Assigned task - Wherever a line in the material contains the word "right", copy that line.
┄┄┄┄┄┄┄┄┄┄┄┄┄┄┄┄┄┄┄┄
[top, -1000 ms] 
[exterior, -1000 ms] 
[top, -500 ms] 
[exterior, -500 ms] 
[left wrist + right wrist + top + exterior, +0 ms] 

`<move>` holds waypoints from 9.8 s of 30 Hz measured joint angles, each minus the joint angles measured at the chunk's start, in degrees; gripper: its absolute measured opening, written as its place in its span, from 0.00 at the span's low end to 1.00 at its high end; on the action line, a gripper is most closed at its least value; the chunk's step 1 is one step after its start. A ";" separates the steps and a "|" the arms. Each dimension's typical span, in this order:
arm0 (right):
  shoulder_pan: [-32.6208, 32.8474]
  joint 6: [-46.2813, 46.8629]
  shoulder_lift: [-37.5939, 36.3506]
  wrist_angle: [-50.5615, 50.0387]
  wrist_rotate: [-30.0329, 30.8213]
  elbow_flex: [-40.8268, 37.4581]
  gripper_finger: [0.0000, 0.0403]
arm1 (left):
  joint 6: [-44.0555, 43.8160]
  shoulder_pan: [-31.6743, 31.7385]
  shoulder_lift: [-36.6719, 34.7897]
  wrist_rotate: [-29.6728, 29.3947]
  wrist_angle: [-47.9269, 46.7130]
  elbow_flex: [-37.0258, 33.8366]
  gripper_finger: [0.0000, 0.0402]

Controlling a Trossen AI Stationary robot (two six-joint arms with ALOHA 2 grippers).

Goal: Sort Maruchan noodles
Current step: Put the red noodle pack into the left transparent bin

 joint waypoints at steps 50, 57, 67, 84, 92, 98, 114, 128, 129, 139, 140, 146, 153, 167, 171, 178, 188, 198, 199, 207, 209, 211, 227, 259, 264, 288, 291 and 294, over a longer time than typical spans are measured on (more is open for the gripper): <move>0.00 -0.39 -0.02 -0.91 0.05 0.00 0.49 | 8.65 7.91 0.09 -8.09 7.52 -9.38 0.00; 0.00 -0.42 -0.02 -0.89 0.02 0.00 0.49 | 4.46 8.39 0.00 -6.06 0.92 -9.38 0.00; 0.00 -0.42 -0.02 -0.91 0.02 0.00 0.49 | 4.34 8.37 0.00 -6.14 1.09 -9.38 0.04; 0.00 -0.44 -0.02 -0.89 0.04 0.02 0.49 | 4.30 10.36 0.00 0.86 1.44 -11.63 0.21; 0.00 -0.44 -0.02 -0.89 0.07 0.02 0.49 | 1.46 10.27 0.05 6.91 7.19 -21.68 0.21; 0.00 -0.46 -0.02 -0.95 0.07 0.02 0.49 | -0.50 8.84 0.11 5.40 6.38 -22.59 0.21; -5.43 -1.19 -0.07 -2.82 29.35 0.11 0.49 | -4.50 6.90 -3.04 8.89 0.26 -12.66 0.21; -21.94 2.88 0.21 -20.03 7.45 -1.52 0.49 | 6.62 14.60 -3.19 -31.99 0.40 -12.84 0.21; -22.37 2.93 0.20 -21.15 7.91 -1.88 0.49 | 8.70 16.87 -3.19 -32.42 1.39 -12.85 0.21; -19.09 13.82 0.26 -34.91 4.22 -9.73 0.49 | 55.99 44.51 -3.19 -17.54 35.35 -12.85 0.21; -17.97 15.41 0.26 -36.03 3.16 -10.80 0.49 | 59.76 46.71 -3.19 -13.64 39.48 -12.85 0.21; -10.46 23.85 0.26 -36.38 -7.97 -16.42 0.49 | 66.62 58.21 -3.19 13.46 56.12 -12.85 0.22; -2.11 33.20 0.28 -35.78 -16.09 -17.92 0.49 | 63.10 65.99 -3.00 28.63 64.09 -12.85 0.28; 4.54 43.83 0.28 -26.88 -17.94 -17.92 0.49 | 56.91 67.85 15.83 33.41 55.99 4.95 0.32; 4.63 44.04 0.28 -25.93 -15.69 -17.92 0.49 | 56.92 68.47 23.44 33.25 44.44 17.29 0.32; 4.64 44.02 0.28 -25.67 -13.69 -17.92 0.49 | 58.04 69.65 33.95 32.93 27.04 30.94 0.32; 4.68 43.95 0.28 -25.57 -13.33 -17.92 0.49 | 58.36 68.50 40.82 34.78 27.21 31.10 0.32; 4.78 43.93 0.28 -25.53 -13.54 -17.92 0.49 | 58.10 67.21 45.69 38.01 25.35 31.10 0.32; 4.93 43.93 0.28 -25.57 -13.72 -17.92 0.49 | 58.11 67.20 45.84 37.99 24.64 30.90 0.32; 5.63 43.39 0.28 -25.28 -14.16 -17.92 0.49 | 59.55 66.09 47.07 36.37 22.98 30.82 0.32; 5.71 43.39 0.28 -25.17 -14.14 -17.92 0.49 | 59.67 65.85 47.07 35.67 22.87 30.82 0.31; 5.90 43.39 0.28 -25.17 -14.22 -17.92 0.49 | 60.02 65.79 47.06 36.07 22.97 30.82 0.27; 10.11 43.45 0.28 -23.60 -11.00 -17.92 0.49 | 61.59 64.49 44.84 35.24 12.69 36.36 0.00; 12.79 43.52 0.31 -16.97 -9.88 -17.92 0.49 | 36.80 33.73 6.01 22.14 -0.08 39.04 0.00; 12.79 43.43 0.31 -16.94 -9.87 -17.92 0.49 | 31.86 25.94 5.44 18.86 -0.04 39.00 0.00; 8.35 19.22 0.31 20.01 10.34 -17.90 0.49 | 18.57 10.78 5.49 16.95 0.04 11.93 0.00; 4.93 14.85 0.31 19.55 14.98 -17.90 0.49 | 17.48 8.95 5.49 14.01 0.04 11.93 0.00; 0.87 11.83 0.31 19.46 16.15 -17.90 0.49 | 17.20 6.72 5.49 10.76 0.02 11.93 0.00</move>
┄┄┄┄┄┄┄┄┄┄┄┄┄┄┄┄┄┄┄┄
Task solution -
[left wrist + right wrist + top + exterior, +0 ms] 
arm0 (right):

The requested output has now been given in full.